(Work instructions)
Collect all lines from the listing that include the string "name".

(Exercise data)
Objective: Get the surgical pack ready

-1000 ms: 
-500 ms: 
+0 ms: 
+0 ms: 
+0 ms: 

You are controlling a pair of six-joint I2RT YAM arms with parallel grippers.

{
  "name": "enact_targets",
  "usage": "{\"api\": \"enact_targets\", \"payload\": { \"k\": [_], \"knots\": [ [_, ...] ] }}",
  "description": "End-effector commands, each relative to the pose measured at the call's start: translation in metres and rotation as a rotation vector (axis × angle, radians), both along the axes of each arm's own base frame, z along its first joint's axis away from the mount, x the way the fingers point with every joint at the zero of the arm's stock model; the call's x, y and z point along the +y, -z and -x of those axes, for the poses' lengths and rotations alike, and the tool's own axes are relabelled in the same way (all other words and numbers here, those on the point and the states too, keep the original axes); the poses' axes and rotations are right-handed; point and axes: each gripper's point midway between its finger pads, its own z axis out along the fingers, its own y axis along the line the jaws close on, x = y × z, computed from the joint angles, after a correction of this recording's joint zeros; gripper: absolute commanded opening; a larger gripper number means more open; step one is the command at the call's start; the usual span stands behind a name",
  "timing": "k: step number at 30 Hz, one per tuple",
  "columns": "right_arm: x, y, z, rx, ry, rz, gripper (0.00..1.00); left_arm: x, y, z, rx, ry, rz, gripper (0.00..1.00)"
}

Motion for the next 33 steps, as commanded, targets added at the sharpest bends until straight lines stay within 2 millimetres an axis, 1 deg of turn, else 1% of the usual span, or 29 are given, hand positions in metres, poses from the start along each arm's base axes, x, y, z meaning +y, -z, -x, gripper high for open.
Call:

(The answer)
  "name": "enact_targets",
  "description": "End-effector commands, each relative to the pose measured at the call's start: translation in metres and rotation as a rotation vector (axis × angle, radians), both along the axes of each arm's own base frame, z along its first joint's axis away from the mount, x the way the fingers point with every joint at the zero of the arm's stock model; the call's x, y and z point along the +y, -z and -x of those axes, for the poses' lengths and rotations alike, and the tool's own axes are relabelled in the same way (all other words and numbers here, those on the point and the states too, keep the original axes); the poses' axes and rotations are right-handed; point and axes: each gripper's point midway between its finger pads, its own z axis out along the fingers, its own y axis along the line the jaws close on, x = y × z, computed from the joint angles, after a correction of this recording's joint zeros; gripper: absolute commanded opening; a larger gripper number means more open; step one is the command at the call's start; the usual span stands behind a name",

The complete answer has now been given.